Ronnie Murungu explique qu’ActionAid a adopté une double approche pour veiller à la sécurité dans les villes : la partie opérationnelle est mise en œuvre dans le quartier dense d’Harare de Dzivarasekwa et dans la ville voisine de Chitungwiza, en parallèle de la création d’un réseau Safe Cities aux niveaux local et national, dans le but de travailler avec différents acteurs et organisations.
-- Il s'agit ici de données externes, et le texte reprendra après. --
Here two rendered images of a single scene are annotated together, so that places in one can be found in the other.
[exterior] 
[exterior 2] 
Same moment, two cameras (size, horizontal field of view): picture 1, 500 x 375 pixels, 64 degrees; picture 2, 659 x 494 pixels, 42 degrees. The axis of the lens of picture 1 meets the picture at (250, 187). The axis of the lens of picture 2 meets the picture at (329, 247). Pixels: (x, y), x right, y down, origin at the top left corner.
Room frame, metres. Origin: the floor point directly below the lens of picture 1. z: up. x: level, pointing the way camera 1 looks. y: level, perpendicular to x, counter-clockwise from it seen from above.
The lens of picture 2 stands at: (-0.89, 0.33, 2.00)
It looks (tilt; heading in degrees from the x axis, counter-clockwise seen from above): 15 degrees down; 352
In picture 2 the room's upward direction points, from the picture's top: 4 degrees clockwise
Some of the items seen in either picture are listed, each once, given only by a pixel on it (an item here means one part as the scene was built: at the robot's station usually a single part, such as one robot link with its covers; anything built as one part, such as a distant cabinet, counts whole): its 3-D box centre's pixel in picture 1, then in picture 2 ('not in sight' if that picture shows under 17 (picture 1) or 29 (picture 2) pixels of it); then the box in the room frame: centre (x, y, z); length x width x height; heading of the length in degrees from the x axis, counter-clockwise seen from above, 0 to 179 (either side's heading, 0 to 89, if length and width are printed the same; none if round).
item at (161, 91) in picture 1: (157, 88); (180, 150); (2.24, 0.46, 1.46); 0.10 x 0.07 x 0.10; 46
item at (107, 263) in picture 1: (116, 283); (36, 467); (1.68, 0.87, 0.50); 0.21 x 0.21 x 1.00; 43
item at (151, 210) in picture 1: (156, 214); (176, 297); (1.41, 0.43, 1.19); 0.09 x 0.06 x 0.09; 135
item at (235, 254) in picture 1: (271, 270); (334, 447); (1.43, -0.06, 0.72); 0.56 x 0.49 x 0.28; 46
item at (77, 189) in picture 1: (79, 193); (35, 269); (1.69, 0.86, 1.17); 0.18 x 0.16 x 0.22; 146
« Grâce à la campagne Safe Cities, des femmes et des filles de Dzivarasekwa sont parvenues à entrer en contact avec des conseillers municipaux pour installer des réverbères dans certaines zones. Les femmes sont donc maintenant libres de circuler sans craindre de violences dans ces zones sombres qui, avant la campagne, étaient propices aux vols et aux viols. »

Il explique, en outre, qu’ils mènent une campagne s’adressant aux opérateurs de moyens de transport de banlieue pour les sensibiliser au besoin de réduire le harcèlement et la violence que les femmes subissent, en tant que membres du personnel ou passagères.

La coordinatrice pour les questions d’égalité du Zimbabwe Congress of Trade Unions (ZCTU), Fiona Magaya, explique aux journalistes d’Equal Times qu’il est aussi fréquent que les femmes subissent des harcèlements et des violences sur le lieu de travail, ce qui a poussé l’organisation syndicale à lancer différents programmes dans les entreprises pour donner aux femmes les moyens d’agir et de plaider en faveur de politiques d’égalité au travail.

« Le ZCTU a démarré une campagne contre la violence sexiste, mène actuellement un programme de sensibilisation au travail et organise un atelier de formation des formateurs. Le département pour l’égalité entre les hommes et les femmes s’occupe aussi de plusieurs cas de violence sexiste au travail, en présente certains à la justice et en renvoie d’autres vers des organisations spécialisées dans la violence sexiste pour obtenir des conseils », explique-t-elle.

Fiona Magaya confie aussi qu’ils travaillent avec la police zimbabwéenne pour veiller à ce que des ordres de protection soient émis pour les femmes qui ont été agressées et à ce que leur sécurité soit assurée, et conclut que cette violence sexiste est un sérieux obstacle à l’égalité au travail.